I have found it amazing how little a patient’s file is referred to at some facilities. If you have an (ongoing) condition that is not seen frequently (like some of the more unusual autoimmune diseases), ask how often the healthcare professionals working on your case have dealt with patients who have had the disease to see what level of knowledge exists.

It can be detrimental to your health if a treatment is used on you (for the sickness that landed you in the hospital) that may be known to worsen your particular (chronic) disease. Usually there are options so the best choice possible can be made for you as an individual.

Rule #5: If you are taking any regular medications (prior to your admission to a hospital), be sure you or your advocate reminds doctors and nurses of it. Be sure it is noted in your file.

This is important for two reasons: 1) to be sure your regular medication is continued while in the hospital and 2) to be sure you aren’t given a new medication that will interact with your existing ones.

Drug interactions can cause serious side effects or worse. Again, I have found that it is not unusual for this to be overlooked in the rush.
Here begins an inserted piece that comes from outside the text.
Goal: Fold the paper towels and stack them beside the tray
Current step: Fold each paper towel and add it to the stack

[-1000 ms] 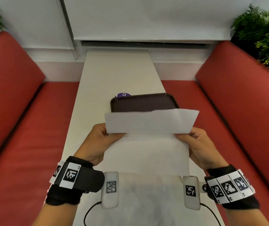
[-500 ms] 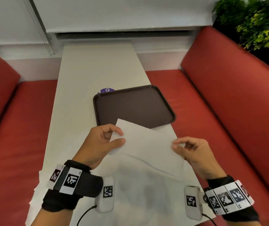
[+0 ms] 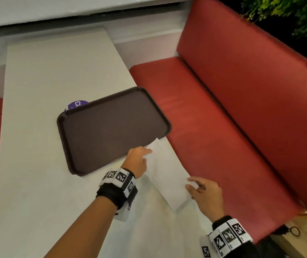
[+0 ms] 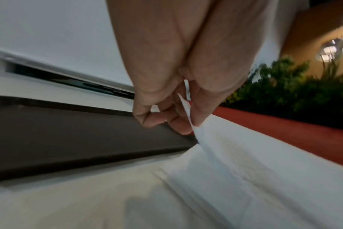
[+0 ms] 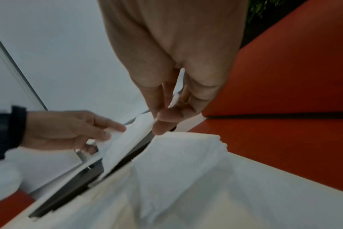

Rule #6: Be aware that hospitals have patient advocates.

Chances are you and your advocate will never need to do this, but if you feel you are having a serious problem with the care you are receiving while in the hospital, ask the hospital to direct you to their patient advocate.

This individual can act as a liaison to improve difficulties that may be occurring. Advocates have been known to resolve things efficiently and quickly.

Rule #7: Appreciate the fine nurses and doctors who help you get well.

These individuals carry a heavy load and deal with an enormous number of people who aren’t always in the best of moods. Take a moment (and the energy) to say “thank you” and tell them specifically how they have helped you.

Comment on the small things that made a positive difference for you as well as the big things. It is always refreshing to the human spirit to be appreciated.

Rule #8: Stay healthy. Then, you won’t need to refer to this set of rules.